(Task goal):
Within the records, which lines hold the string "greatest"? Report each one by copying it.

(Stored records)
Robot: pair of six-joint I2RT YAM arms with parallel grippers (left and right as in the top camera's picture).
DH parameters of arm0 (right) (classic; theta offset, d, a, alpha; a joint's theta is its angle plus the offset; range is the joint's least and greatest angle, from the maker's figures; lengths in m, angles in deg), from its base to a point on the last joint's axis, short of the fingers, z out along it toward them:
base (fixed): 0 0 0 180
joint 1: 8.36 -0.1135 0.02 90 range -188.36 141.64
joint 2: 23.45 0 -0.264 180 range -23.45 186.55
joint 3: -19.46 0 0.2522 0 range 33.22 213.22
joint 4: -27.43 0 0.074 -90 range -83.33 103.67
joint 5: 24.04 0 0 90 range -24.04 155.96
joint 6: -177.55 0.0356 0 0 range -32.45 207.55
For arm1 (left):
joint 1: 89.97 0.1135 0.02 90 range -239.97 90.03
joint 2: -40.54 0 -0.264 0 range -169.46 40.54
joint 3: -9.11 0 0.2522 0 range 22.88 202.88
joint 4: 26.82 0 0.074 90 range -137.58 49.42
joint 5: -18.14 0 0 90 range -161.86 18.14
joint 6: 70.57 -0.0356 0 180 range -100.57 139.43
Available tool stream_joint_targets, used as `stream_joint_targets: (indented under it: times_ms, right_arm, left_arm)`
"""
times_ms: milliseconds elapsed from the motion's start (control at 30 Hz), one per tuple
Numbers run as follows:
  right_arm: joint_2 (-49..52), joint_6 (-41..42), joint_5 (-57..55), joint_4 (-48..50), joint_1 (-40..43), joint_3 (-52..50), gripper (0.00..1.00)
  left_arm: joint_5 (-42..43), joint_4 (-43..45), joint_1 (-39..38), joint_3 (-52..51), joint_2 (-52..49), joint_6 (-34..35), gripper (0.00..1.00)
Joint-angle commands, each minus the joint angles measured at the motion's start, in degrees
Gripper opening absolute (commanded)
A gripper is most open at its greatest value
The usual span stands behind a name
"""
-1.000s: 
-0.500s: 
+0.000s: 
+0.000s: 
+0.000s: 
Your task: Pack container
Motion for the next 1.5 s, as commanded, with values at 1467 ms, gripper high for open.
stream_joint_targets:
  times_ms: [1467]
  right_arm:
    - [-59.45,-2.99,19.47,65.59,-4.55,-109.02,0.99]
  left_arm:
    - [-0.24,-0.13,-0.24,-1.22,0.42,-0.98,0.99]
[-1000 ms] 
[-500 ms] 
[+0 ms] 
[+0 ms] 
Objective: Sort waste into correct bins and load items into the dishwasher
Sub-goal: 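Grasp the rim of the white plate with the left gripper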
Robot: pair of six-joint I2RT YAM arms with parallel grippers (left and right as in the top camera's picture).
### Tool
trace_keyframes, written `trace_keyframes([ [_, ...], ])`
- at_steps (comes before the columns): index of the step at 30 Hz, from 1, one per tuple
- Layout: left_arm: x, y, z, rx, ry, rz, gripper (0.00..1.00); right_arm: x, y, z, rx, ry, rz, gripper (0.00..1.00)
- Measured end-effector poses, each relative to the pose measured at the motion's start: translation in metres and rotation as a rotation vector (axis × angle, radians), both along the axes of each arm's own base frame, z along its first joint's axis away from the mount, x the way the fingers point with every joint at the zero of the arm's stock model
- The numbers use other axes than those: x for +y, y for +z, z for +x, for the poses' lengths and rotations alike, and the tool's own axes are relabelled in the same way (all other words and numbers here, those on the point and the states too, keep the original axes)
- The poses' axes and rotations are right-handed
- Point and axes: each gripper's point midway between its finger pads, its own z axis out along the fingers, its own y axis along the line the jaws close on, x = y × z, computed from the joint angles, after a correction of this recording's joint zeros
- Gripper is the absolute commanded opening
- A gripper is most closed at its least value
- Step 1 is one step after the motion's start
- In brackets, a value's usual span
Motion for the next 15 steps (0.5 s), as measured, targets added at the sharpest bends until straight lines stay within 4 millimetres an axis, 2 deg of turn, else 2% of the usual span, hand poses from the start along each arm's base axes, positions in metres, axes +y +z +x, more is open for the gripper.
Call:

(Result of this task):
DH parameters of arm0 (right) (classic; theta offset, d, a, alpha; a joint's theta is its angle plus the offset; range is the joint's least and greatest angle, from the maker's figures; lengths in m, angles in deg), from its base to a point on the last joint's axis, short of the fingers, z out along it toward them:
A gripper is most open at its greatest value

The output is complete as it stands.